De Kerk vond het correct om bijvoorbeeld het weer te voorspellen op grond van waarnemingen aan de natuur. Maar de bewering dat het weer werd bepaald door de dag waarop de Kerst was gevallen, vond de Kerk verdacht.

De Kerk vond dat bovennatuurlijke manifestaties alleen maar afkomstig konden zijn van ofwel God ofwel de duivel. Als vrome mensen geregeld naar de mis gingen en veel baden, konden zij daar een bovennatuurlijk resultaat van verwachten. Door de voorspraak van heiligen in te roepen, mochten zij op bovennatuurlijke hulp hopen. Dat was het werk van God. De bovennatuurlijke resultaten van de magiër waren echter het werk van de duivel met wie de magiër een verbintenis had gesloten. De Kerk bestreed alle handelingen die zonder aanwijsbare natuurlijke oorzaken wonderbaarlijke effecten leken op te leveren. Zelfs de kunsten van goochelaars werden soms als verdacht beschouwd.

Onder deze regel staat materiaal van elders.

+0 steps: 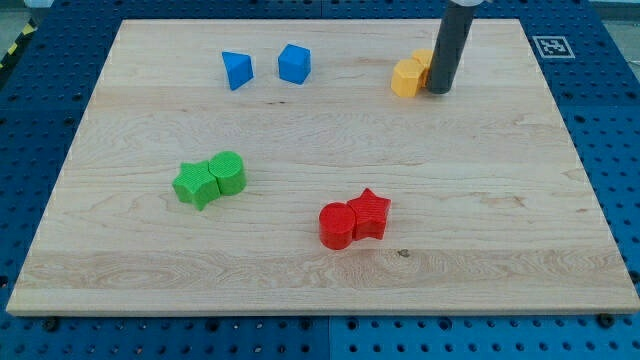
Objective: Place the yellow blocks horizontal to each other
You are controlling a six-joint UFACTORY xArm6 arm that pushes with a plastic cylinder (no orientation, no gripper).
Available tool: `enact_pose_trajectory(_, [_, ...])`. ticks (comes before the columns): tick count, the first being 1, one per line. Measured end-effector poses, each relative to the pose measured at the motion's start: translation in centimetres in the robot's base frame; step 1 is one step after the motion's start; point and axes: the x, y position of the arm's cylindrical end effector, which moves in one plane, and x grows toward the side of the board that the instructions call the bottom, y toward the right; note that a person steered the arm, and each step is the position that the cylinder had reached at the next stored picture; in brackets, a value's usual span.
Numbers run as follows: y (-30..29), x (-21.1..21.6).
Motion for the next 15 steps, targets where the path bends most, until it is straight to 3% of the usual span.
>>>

De Kerk maakte dus uit wanneer iets van God kwam en wanneer het bijgeloof was en het werk van de duivel.

De Kerk maakte uit wanneer iets een 'natuurlijke' oorzaak was.

Geestelijken die beïnvloed waren door het neoplatonisme, schreven echter heel veel toe aan de natuur. De wapenzalving vonden zij een natuurlijk fenomeen want het ging hierbij om onzichtbare 'trillingen' die door de lucht van het wapen naar het slachtoffer gingen.

Geestelijken die beïnvloed waren door Aristoteles schreven veel minder toe aan de natuur. De wapenzalving vonden zij verdacht, want Aristoteles had aangetoond dat er geen 'werking op afstand' kon bestaan. Aangezien deze aristotelische geestelijken niet twijfelden aan de werking van de wapenzalving, kon het alleen maar het werk van de duivel zijn.